:: What is required ::
Take the data and return it in full. Change nothing.

:: Dataset excerpt ::

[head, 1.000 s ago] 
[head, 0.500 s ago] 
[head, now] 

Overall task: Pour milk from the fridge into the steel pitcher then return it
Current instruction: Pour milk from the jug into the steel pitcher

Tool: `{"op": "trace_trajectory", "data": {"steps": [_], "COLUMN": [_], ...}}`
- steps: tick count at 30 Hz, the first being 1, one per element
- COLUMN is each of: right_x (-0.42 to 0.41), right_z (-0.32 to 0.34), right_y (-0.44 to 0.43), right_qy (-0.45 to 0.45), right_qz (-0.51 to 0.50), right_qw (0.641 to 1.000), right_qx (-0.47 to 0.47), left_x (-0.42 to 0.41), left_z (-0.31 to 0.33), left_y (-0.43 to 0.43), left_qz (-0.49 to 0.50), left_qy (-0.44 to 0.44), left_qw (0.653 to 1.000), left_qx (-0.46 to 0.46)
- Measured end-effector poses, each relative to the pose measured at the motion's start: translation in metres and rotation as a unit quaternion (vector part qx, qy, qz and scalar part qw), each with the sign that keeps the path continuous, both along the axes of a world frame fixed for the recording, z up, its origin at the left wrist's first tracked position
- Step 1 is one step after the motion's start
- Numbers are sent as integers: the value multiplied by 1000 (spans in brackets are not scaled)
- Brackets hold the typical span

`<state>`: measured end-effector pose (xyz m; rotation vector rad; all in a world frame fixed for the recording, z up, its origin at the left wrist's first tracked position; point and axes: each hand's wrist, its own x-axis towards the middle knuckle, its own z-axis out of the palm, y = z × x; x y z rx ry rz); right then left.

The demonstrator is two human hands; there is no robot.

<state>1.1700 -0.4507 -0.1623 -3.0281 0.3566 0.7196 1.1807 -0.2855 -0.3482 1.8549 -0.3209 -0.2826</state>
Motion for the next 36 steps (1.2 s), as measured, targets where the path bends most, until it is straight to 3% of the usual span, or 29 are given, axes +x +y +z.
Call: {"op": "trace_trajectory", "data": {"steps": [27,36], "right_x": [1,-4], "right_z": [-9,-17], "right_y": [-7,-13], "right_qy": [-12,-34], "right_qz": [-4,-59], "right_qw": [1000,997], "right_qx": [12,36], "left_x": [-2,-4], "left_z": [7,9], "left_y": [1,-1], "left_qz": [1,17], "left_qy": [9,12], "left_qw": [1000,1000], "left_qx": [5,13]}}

:: Problem solution ::
[head, 1.000 s ago] 
[head, 0.500 s ago] 
[head, now] 

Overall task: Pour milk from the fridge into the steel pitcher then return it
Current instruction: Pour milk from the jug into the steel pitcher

Tool: `{"op": "trace_trajectory", "data": {"steps": [_], "COLUMN": [_], ...}}`
- steps: tick count at 30 Hz, the first being 1, one per element
- COLUMN is each of: right_x (-0.42 to 0.41), right_z (-0.32 to 0.34), right_y (-0.44 to 0.43), right_qy (-0.45 to 0.45), right_qz (-0.51 to 0.50), right_qw (0.641 to 1.000), right_qx (-0.47 to 0.47), left_x (-0.42 to 0.41), left_z (-0.31 to 0.33), left_y (-0.43 to 0.43), left_qz (-0.49 to 0.50), left_qy (-0.44 to 0.44), left_qw (0.653 to 1.000), left_qx (-0.46 to 0.46)
- Measured end-effector poses, each relative to the pose measured at the motion's start: translation in metres and rotation as a unit quaternion (vector part qx, qy, qz and scalar part qw), each with the sign that keeps the path continuous, both along the axes of a world frame fixed for the recording, z up, its origin at the left wrist's first tracked position
- Step 1 is one step after the motion's start
- Numbers are sent as integers: the value multiplied by 1000 (spans in brackets are not scaled)
- Brackets hold the typical span

`<state>`: measured end-effector pose (xyz m; rotation vector rad; all in a world frame fixed for the recording, z up, its origin at the left wrist's first tracked position; point and axes: each hand's wrist, its own x-axis towards the middle knuckle, its own z-axis out of the palm, y = z × x; x y z rx ry rz); right then left.

The demonstrator is two human hands; there is no robot.

<state>1.1700 -0.4507 -0.1623 -3.0281 0.3566 0.7196 1.1807 -0.2855 -0.3482 1.8549 -0.3209 -0.2826</state>
Motion for the next 36 steps (1.2 s), as measured, targets where the path bends most, until it is straight to 3% of the usual span, or 29 are given, axes +x +y +z.
Call: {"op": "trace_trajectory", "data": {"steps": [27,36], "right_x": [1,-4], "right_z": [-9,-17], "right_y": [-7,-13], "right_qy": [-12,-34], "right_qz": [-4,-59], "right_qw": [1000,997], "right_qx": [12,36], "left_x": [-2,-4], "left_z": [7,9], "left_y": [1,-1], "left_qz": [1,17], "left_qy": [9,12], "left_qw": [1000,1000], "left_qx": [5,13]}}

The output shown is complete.